SMR created other things that make him proud.

“One of the great things the Uihleins did was set aside corridors of land that were natural environmental corridors,” he says. “There are defined stream beds and river beds out there, and it would be difficult to develop anyway, but one shouldn’t. Places like Heritage Ranch, which is gorgeous country.”

Another piece of visionary work was SMR negotiating to buy the right-of-way land that eventually allowed Lorraine Road and Lakewood Ranch Boulevard to be extended to Fruitville Road. That has become a big deal as Waterside Place, in Sarasota County, expands.

SMR’s battles with Sarasota County made it seem unlikely that Waterside Place could ever happen. But it did with Jensen, who had been involved in all aspects of permitting for that very first Polo Club project, leading the way. Clarke says he originally hired Jensen because of his expertise in getting development approvals. But Jensen pulled some miracles in Sarasota County as Lakewood Ranch grew.

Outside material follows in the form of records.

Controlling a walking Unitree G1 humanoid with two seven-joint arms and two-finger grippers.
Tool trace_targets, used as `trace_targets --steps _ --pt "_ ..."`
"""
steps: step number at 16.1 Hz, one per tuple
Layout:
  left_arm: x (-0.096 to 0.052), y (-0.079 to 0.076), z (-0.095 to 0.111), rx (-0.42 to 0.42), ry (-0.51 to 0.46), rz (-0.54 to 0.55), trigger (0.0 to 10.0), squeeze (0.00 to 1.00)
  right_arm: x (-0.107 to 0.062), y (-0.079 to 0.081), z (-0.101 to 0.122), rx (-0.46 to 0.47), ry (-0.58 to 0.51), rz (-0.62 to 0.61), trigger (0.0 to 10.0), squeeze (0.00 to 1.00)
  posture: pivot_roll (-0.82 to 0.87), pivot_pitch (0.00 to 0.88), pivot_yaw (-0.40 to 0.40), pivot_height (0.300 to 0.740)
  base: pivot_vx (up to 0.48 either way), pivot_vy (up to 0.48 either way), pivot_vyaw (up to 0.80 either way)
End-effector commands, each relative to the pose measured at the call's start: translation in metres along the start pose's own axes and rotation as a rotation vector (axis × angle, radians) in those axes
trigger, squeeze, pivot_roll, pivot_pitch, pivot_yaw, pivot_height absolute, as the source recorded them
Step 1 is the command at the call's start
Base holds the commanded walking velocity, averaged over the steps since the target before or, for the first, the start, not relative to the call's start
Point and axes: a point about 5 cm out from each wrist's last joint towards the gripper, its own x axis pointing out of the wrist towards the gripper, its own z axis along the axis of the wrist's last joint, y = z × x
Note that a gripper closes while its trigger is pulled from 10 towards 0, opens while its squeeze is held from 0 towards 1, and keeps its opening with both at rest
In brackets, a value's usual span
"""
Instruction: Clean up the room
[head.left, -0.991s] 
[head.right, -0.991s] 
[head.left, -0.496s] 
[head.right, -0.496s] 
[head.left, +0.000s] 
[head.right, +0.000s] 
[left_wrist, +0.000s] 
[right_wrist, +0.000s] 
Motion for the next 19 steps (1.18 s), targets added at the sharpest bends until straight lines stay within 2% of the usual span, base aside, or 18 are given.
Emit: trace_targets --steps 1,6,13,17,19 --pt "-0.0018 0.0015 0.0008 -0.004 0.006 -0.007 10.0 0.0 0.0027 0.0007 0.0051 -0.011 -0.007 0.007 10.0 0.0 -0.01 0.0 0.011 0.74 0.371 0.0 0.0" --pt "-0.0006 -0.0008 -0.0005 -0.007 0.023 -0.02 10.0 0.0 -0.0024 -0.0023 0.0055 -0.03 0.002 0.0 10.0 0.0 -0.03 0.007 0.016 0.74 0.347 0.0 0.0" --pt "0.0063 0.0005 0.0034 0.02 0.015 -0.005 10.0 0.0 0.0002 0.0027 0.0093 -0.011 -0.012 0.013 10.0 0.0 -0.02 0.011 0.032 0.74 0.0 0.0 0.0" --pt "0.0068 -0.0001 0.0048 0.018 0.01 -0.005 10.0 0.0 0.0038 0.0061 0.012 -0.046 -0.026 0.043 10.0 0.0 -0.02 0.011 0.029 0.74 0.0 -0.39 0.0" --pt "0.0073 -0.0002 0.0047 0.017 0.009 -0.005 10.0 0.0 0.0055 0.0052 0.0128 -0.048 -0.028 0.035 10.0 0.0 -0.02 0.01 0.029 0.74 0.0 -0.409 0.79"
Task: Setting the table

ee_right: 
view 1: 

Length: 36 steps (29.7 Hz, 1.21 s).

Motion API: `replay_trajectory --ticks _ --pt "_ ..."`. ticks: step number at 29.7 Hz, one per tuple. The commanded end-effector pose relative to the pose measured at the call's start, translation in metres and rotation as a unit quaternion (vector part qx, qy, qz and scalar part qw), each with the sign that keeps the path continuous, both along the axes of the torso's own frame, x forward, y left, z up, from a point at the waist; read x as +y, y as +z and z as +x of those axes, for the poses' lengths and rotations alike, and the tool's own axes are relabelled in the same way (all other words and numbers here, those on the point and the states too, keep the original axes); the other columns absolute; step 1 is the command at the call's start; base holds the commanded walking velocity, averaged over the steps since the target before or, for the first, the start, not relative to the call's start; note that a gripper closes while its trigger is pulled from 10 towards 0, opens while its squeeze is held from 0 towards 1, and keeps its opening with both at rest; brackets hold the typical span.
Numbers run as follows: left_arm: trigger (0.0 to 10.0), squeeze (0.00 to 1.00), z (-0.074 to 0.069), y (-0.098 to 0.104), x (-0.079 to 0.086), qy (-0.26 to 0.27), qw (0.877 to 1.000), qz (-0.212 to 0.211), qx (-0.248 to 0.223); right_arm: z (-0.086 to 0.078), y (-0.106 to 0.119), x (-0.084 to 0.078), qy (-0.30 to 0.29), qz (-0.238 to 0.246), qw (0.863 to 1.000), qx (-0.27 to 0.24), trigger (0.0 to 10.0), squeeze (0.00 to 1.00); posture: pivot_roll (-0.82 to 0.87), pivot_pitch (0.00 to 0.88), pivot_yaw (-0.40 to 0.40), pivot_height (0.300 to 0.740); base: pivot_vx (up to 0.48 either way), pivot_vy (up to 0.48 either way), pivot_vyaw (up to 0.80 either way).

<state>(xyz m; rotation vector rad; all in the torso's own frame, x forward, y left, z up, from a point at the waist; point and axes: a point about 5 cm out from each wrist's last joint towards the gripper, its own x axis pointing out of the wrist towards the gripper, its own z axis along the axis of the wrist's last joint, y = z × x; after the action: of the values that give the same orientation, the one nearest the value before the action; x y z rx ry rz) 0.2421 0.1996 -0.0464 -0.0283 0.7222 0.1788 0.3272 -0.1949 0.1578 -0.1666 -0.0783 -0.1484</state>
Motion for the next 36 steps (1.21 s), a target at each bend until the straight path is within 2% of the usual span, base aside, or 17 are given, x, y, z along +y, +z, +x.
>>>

“I very much didn’t believe Waterside would be that dense,” Clarke says.

He also says he never anticipated Manatee County would take over the Premier Sports Campus, but it did. And he tips his hat to James and Misdee Miller for buying the Sarasota Polo Club from SMR.

“Rex was wise to sell the polo club,” he says.

After retiring from SMR, Clarke started the Lakewood Ranch Community Fund, which supports the community’s local nonprofits.

“I still feel a part of Lakewood Ranch because I go there,” he says. “I think it is turning into a very nice hometown. People enjoy it so much. Lakewood Ranch has excellent schools, sports, aesthetics, churches and so many other special aspects. Look at Bob Gardner Park. … Those kinds of things make for a greater quality of life.”